━━━ SOURCE DATA

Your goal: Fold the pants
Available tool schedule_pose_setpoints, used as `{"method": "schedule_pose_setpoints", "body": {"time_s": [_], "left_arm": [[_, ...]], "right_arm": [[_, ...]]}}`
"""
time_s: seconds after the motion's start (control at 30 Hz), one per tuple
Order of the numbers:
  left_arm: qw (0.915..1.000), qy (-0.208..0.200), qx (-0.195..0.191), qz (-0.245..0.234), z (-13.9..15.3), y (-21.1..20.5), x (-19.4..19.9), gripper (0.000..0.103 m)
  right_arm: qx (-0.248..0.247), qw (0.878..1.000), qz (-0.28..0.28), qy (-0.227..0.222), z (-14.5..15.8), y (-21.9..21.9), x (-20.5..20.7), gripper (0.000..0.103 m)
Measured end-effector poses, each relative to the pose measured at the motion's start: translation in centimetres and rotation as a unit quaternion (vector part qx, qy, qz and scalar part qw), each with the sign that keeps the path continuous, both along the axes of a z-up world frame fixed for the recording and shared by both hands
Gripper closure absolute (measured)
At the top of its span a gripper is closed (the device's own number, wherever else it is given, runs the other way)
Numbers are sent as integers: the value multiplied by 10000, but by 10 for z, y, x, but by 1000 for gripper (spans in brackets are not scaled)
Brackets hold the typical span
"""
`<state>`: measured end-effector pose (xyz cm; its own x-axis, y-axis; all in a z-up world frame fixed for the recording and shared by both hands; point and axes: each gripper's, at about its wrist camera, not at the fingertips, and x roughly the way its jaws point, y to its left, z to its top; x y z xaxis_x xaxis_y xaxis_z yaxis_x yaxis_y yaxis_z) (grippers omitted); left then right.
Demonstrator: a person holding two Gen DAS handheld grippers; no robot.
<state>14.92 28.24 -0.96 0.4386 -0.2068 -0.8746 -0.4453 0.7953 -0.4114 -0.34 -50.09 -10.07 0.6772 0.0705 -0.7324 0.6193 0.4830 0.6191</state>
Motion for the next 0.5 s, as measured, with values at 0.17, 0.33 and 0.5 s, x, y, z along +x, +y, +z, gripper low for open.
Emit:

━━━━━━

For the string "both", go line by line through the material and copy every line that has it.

Measured end-effector poses, each relative to the pose measured at the motion's start: translation in centimetres and rotation as a unit quaternion (vector part qx, qy, qz and scalar part qw), each with the sign that keeps the path continuous, both along the axes of a z-up world frame fixed for the recording and shared by both hands
`<state>`: measured end-effector pose (xyz cm; its own x-axis, y-axis; all in a z-up world frame fixed for the recording and shared by both hands; point and axes: each gripper's, at about its wrist camera, not at the fingertips, and x roughly the way its jaws point, y to its left, z to its top; x y z xaxis_x xaxis_y xaxis_z yaxis_x yaxis_y yaxis_z) (grippers omitted); left then right.

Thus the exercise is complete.